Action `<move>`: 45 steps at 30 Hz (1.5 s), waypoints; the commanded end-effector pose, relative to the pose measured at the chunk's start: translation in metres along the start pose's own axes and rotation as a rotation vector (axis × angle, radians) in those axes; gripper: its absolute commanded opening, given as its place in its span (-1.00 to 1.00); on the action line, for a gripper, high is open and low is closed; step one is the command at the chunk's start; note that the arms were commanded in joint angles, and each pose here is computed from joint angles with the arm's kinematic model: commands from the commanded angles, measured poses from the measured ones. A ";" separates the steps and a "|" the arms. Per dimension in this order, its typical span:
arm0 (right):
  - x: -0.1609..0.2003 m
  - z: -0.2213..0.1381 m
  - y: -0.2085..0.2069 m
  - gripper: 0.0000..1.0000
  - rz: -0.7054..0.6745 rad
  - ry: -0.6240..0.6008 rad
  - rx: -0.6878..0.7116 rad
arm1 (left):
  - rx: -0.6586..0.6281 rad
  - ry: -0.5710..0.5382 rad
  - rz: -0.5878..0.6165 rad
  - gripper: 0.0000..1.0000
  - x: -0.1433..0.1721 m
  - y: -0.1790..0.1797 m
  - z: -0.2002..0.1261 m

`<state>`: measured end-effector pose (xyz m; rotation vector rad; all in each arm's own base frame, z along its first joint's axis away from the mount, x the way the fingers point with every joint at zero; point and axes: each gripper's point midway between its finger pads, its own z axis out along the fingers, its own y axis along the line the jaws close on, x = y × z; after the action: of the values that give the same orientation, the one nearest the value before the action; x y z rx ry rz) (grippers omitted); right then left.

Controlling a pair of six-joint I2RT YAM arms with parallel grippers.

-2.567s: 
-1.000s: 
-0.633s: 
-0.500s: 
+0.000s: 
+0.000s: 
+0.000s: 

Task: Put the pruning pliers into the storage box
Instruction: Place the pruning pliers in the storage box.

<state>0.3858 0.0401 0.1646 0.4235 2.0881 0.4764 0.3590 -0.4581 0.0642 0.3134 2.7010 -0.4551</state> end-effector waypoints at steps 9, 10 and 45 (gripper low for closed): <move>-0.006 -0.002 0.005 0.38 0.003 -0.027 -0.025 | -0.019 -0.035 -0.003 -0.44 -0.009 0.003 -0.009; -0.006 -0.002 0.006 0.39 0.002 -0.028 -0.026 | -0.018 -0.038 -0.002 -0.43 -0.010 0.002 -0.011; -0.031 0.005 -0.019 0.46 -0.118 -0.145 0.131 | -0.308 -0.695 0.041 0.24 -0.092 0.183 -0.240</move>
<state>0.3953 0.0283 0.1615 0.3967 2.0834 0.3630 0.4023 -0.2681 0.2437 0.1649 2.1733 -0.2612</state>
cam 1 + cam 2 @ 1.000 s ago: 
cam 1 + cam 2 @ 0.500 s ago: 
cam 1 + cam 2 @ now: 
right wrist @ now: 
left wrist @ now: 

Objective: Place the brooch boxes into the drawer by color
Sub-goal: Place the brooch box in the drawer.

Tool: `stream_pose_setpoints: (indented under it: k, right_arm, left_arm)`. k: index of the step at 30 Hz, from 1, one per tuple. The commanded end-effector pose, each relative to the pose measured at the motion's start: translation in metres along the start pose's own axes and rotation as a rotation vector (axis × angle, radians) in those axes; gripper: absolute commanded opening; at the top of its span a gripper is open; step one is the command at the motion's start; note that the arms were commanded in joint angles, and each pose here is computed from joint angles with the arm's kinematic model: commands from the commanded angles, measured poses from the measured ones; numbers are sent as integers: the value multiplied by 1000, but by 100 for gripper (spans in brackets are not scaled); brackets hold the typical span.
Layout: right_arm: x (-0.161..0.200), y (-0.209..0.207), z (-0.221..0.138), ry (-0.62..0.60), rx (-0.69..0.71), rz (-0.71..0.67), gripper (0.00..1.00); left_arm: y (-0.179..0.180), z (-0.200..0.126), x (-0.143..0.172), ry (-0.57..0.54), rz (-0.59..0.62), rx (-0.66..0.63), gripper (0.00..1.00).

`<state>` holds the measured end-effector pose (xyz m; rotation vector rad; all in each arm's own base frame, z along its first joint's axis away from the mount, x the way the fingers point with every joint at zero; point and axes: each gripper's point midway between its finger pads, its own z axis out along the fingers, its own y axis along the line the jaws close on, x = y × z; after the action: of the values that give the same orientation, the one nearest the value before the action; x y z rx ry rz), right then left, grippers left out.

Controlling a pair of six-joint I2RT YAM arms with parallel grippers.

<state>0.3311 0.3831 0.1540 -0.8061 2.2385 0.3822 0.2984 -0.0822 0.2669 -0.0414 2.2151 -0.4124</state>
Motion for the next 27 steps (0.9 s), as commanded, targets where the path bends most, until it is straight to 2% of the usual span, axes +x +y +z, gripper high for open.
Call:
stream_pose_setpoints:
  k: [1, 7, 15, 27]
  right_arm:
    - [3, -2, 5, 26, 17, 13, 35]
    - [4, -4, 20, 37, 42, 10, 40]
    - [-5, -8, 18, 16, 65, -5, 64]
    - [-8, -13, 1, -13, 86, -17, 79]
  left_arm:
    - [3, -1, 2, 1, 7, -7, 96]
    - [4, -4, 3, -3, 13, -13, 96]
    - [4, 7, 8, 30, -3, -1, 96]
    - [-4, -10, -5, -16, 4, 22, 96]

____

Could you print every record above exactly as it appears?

Action `<move>`: 45 steps at 30 Hz (1.5 s), waypoints; the commanded end-effector pose, relative to the pose measured at the chunk's start: translation in metres along the start pose's own axes and rotation as a rotation vector (axis × angle, radians) in those axes; gripper: its absolute commanded opening, given as its place in its span (-1.00 to 1.00); on the action line, for a gripper, high is open and low is closed; step one is the command at the chunk's start; note that the arms were commanded in joint angles, and each pose here is computed from joint angles with the arm's kinematic model: commands from the commanded angles, measured poses from the measured ones. A ";" separates the steps and a "|" the arms. Per dimension in this order, its typical span:
arm0 (right):
  - x: -0.1609..0.2003 m
  - z: -0.2213..0.1381 m
  - y: -0.2085..0.2069 m
  - gripper: 0.0000..1.0000
  - rz: -0.7054..0.6745 rad
  - ry: -0.6240..0.6008 rad
  - rx: -0.6878..0.7116 rad
arm1 (left):
  - rx: -0.6586..0.6281 rad
  - ry: -0.5710..0.5382 rad
  - rz: -0.5878..0.6165 rad
  - gripper: 0.0000..1.0000
  - x: -0.1433..0.1721 m
  - y: -0.1790..0.1797 m
  - z: -0.2002..0.1261 m

`<state>`: measured end-effector pose (xyz m; rotation vector rad; all in each arm's own base frame, z along its first joint's axis away from the mount, x the way the fingers point with every joint at zero; point and axes: each gripper's point midway between its finger pads, its own z axis out along the fingers, its own y axis along the line the jaws close on, x = y × z; after the action: of the values that give the same orientation, the one nearest the value before the action; x y z rx ry rz) (grippers omitted); right then left.

Controlling a pair of six-joint I2RT YAM arms with parallel grippers.

-2.567s: 
-1.000s: 
-0.633s: 
-0.500s: 
+0.000s: 
+0.000s: 
+0.000s: 

Task: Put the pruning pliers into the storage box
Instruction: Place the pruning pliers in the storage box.

<state>0.3858 0.0401 0.1646 0.4235 2.0881 0.4764 0.3590 -0.4581 0.0642 0.3134 2.7010 -0.4551</state> end-effector waypoints at steps 9, 10 and 45 (gripper low for closed): <move>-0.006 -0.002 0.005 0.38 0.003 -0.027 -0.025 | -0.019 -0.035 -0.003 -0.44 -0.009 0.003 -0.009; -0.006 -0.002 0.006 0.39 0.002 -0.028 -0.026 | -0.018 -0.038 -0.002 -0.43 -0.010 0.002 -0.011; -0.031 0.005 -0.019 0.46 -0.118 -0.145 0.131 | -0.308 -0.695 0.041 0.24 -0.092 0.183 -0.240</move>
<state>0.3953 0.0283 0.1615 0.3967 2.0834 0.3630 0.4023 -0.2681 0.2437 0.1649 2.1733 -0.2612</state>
cam 1 + cam 2 @ 1.000 s ago: 
cam 1 + cam 2 @ 0.500 s ago: 
cam 1 + cam 2 @ now: 
right wrist @ now: 
left wrist @ now: 

Objective: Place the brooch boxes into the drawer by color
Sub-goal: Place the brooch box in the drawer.

Tool: `stream_pose_setpoints: (indented under it: k, right_arm, left_arm)`. k: index of the step at 30 Hz, from 1, one per tuple. The commanded end-effector pose, each relative to the pose measured at the motion's start: translation in metres along the start pose's own axes and rotation as a rotation vector (axis × angle, radians) in those axes; gripper: absolute commanded opening; at the top of its span a gripper is open; step one is the command at the motion's start; note that the arms were commanded in joint angles, and each pose here is computed from joint angles with the arm's kinematic model: commands from the commanded angles, measured poses from the measured ones; numbers are sent as integers: the value multiplied by 1000, but by 100 for gripper (spans in brackets are not scaled); brackets hold the typical span.
Layout: right_arm: x (-0.161..0.200), y (-0.209..0.207), z (-0.221..0.138), ry (-0.62..0.60), rx (-0.69..0.71), rz (-0.71..0.67), gripper (0.00..1.00); left_arm: y (-0.179..0.180), z (-0.200..0.126), x (-0.143..0.172), ry (-0.57..0.54), rz (-0.59..0.62), rx (-0.66..0.63), gripper (0.00..1.00).

`<state>` holds the measured end-effector pose (xyz m; rotation vector rad; all in each arm's own base frame, z along its first joint's axis away from the mount, x the way the fingers point with every joint at zero; point and axes: each gripper's point midway between its finger pads, its own z axis out along the fingers, its own y axis along the line the jaws close on, x = y × z; after the action: of the values that give the same orientation, the one nearest the value before the action; x y z rx ry rz), right then left, grippers left out.

Controlling a pair of six-joint I2RT YAM arms with parallel grippers.

<state>0.3311 0.3831 0.1540 -0.8061 2.2385 0.3822 0.2984 -0.0822 0.2669 -0.0414 2.2151 -0.4124</state>
Motion for the next 27 steps (0.9 s), as commanded, targets where the path bends most, until it is straight to 2% of the usual span, axes +x +y +z, gripper high for open.
Call:
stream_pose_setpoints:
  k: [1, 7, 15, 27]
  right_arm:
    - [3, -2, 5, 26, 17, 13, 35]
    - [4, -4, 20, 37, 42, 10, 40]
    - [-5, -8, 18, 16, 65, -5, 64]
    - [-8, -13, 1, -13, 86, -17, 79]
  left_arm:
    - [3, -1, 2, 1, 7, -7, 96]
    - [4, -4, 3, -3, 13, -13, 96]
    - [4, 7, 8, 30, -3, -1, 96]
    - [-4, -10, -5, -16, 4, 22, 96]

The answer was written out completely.